Carlisle watn graphic

  1. Mike McCartney: A full-back who became manager of Gretna. He worked for a Carlisle joinery firm and is now a van driver.
  2. Frank Clarke: A forward, who was one of five footballing brothers. Hsettled in Shrewsbury and spent 28 years at a sports centre in Wem before retiring.
  3. Peter McLachlan: A goalkeeper who went into engineering in Canada, before returning to Carlisle, where he became an orthotics technician.
  4. Allan Ross: The goalkeeper worked in Carlisle’s commercial department before he joined the housing department of the council until his death in November 1999, aged 57.
  5. Tom Clarke: A goalkeeper who made only a handful of appearances. He returned to his native North Ayrshire and went to work on oil rigs in the North Sea.

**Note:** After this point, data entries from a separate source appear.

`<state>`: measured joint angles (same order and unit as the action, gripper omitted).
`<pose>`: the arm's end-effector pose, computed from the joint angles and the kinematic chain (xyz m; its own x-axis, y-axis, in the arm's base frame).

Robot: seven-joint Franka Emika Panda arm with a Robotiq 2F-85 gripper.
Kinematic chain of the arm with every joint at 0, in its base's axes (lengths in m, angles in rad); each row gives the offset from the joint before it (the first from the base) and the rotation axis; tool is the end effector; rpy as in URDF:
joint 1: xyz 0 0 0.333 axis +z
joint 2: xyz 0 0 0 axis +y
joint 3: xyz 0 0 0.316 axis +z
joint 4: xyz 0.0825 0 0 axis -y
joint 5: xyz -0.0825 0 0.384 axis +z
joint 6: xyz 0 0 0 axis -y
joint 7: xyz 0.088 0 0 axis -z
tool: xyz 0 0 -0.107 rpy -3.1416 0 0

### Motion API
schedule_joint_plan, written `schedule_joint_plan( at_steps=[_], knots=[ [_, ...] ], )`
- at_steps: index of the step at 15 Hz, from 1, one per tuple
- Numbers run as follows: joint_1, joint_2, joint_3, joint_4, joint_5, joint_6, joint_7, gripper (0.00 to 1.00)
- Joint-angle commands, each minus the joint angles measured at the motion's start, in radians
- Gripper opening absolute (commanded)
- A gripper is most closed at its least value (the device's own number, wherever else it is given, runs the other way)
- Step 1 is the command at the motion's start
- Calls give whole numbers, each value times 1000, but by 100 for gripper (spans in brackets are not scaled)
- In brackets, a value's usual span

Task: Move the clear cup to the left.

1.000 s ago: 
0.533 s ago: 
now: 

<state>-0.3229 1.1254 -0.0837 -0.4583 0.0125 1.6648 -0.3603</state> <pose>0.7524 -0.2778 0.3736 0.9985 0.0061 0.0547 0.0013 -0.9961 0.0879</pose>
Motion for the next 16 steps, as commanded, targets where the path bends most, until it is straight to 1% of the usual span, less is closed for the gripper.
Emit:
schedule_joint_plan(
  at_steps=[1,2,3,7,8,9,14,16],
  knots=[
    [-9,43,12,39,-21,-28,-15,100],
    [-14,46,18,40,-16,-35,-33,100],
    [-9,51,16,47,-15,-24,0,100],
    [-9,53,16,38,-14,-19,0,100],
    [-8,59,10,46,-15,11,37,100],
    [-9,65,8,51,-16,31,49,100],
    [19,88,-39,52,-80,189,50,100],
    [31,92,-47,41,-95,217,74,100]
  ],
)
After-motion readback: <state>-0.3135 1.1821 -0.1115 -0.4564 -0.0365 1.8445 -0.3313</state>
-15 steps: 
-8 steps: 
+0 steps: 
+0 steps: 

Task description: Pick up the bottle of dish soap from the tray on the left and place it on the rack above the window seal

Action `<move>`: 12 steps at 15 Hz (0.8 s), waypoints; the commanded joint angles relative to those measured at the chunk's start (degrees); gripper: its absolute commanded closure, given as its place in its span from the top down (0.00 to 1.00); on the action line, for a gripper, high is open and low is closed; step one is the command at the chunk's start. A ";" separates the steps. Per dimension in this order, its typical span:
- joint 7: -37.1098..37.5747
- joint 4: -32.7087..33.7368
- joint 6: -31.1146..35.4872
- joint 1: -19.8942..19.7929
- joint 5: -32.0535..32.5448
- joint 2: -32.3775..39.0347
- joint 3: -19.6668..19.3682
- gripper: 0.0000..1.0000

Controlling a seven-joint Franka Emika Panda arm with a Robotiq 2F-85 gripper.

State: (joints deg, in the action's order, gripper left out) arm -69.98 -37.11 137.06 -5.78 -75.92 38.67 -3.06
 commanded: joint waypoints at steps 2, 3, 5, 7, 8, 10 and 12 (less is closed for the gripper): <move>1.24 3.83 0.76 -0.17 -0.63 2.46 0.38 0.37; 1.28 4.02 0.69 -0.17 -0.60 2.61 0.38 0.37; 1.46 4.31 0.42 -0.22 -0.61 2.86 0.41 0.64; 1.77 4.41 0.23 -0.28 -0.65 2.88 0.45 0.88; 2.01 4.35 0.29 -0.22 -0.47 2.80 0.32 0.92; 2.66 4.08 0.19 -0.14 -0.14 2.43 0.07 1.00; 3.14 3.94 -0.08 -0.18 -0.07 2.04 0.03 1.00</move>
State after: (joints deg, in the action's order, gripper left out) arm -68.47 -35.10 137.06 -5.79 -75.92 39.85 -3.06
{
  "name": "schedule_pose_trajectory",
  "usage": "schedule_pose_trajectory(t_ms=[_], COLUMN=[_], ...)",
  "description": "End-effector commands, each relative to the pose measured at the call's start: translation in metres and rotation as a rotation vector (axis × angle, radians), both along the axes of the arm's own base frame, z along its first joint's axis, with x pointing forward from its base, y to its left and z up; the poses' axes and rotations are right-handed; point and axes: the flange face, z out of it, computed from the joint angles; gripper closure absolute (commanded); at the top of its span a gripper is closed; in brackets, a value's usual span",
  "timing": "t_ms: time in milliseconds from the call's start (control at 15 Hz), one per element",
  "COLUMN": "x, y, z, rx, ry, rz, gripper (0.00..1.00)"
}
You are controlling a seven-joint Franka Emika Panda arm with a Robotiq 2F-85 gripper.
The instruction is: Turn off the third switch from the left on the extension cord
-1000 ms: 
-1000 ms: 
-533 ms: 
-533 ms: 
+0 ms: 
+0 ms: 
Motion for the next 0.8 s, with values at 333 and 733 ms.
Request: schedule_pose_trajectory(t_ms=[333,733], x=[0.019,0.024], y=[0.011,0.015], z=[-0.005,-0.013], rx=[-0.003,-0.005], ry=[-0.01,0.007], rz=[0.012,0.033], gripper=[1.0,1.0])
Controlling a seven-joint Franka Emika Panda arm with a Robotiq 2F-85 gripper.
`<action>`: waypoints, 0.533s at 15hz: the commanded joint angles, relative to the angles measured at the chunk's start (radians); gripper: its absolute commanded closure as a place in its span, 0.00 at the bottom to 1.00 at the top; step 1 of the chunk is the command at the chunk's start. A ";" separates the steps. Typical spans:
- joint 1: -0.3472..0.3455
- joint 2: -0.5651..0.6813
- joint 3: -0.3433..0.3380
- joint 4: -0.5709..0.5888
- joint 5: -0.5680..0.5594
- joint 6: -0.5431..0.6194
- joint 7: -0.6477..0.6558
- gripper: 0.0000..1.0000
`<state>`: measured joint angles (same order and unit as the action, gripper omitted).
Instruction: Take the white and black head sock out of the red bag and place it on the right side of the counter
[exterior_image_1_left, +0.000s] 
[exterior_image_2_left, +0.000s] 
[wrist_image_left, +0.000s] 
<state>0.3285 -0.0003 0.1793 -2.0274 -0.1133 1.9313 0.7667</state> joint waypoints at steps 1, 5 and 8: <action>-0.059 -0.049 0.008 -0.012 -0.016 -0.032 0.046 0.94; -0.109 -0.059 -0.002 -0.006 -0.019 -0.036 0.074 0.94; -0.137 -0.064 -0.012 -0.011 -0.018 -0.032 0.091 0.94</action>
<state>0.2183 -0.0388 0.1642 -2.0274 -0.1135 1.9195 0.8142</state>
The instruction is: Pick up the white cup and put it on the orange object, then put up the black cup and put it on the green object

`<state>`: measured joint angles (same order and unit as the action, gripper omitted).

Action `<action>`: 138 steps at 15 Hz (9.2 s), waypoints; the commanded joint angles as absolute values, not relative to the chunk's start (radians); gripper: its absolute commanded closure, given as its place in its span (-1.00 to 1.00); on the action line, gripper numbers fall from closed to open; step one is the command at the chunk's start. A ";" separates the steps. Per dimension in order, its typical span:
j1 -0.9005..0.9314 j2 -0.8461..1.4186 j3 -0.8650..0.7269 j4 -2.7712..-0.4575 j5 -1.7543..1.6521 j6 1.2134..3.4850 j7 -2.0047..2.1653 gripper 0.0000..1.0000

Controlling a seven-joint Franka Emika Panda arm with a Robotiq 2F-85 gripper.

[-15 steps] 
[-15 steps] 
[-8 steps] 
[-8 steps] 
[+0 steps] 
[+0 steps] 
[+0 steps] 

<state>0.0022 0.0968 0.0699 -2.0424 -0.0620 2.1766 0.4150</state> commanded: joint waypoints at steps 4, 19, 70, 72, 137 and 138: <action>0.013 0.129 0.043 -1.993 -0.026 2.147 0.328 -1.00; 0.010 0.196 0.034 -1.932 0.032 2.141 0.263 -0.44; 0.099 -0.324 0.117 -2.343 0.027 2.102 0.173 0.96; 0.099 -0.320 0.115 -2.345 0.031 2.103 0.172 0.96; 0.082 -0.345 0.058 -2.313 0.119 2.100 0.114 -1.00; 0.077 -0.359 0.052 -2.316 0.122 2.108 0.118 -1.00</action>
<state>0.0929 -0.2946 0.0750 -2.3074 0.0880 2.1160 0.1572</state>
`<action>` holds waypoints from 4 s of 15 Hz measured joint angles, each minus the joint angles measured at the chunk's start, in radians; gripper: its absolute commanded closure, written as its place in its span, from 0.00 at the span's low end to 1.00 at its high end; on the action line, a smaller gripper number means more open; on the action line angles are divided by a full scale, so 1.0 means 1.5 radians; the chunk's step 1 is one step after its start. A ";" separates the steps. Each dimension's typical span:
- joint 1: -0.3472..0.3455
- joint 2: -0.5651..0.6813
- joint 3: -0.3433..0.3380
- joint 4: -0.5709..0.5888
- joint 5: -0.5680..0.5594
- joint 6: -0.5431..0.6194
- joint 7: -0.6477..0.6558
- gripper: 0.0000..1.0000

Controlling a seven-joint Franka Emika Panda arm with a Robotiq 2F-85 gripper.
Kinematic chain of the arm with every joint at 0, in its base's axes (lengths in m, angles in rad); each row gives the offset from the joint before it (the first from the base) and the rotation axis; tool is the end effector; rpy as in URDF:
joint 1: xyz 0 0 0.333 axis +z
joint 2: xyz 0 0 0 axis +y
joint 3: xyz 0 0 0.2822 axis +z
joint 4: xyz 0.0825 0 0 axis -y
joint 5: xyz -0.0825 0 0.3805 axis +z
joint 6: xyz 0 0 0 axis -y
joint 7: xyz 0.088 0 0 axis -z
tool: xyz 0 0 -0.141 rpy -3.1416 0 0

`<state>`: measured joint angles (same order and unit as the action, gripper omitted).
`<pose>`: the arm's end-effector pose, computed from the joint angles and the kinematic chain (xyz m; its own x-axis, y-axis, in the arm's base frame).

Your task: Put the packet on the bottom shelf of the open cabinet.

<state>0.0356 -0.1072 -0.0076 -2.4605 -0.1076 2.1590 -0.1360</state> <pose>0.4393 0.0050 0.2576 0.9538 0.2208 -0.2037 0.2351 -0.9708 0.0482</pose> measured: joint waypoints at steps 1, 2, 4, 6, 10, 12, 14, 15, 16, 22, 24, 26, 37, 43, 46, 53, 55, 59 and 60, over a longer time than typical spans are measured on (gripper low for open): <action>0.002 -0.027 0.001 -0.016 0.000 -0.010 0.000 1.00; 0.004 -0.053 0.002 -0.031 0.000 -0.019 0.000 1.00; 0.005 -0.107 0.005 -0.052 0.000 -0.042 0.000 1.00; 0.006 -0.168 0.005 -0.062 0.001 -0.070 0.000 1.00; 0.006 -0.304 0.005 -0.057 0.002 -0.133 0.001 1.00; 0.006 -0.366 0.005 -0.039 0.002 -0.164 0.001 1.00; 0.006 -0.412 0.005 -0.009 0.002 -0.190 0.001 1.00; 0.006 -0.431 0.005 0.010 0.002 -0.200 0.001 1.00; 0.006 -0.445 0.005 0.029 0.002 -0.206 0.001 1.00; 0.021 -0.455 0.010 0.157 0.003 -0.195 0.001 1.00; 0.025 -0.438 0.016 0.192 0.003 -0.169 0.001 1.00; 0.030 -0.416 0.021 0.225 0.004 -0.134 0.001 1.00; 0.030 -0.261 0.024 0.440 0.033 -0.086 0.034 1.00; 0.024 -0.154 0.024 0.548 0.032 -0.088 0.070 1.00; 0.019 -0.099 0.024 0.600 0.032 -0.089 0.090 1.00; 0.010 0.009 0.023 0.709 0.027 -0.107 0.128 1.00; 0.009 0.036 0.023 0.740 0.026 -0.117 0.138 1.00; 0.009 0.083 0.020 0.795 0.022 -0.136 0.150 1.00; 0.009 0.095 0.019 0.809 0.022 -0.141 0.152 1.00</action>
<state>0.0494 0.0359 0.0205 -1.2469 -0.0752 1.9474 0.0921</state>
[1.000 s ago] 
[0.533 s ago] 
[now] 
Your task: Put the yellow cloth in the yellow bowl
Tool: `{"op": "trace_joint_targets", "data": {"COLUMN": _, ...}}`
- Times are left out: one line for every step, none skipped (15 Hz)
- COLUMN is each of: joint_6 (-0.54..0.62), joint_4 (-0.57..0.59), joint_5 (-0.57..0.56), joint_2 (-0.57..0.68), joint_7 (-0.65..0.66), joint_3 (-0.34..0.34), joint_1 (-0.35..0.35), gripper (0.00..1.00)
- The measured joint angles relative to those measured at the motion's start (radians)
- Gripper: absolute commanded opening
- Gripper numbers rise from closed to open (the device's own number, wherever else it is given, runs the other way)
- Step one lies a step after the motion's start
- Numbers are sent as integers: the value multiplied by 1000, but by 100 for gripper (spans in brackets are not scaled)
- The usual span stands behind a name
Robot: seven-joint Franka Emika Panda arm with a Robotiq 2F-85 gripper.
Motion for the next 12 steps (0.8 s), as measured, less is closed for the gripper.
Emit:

  6. Bobby Owen: A forward who went into the pub trade and managed a bowling club before becoming a fork lift driver for Associated Plastic in Bolton.
  7. Mike Barry: A Wales Under-23 winger, who settled in the US, where he went into coaching, before forming the Thunder Soccer Club in Columbus, Ohio.
  8. Herbert Nicholson: More than 30 years with the club, he was initially employed as a handyman and was physio until his death in 1982.
  9. Dick Young: Joined the coaching staff in 1955 and briefly managed the team after Alan Ashman’s resignation, retiring in 1982, seven years before his death, aged 80.
  10. Eddie Spearritt: A full back who settled in Brisbane and has worked in pharmaceuticals and managed a sports centre. His niece, Hannah, was in S Club 7.
  11. Dennis Martin: A winger who settled in Kettering where he worked as an area manager for Pearl Insurance before moving to Spain in 2004.
  12. Chris Balderstone: The midfielder became a cricket umpire settling in Leicestershire, but returned to Cumbria before his death in March 2000, aged 59.
  13. Alan Ashman: Went on to manage Workington and Walsall and later took coaching and scouting roles before his death in December 2002, aged 74.
  14. Joe Laidlaw: A midfielder now living in retirement in Southsea after managing a number of Non-League teams in Sussex and working as a roofer.
  15. Graham Winstanley: A central defender who settled in Carlisle, where he has had numerous, jobs including working for an electrical wholesaler.
  16. Hugh McIlmoyle: A forward who has a statue outside Brunton Park. He returned to the border country after retiring from his job as a warehouse manager for Walkers Crisps.
  17. Hugh Neil: He became chief scout after hanging up his boots until he was killed in a car crash in November 1978, aged 42.
  18. 18.Ray Train: A midfielder who coached at Walsall, became the community officer at Port Vale and had various roles at Middlesbrough, where he later became a driver for a garage.
  19. John Gorman: A full-back who is best known for being Glenn Hoddle’s side-kick and has managed Swindon Town, Wycombe and Northampton. Is now retired.
  20. Les O’Neill: A midfielder who was a milkman for 12 years. He also coached Swindon and has scouted for Blackpool, QPR, Reading and then Carlisle.
  21. Bill Green: A central defender who managed Scunthorpe and Buxton, before scouting for various clubs. Now working for Southampton for a second spell.
  22. Peter Carr: A full-back who settled in Cape Cod, Massachusetts, where he owned a hotel and restaurant, then drove a school bus in semi-retirement.
  23. Bobby Parker: A defender who lives in the Carlisle area, where he worked as a health and safety manager in Cavrays food processing factory.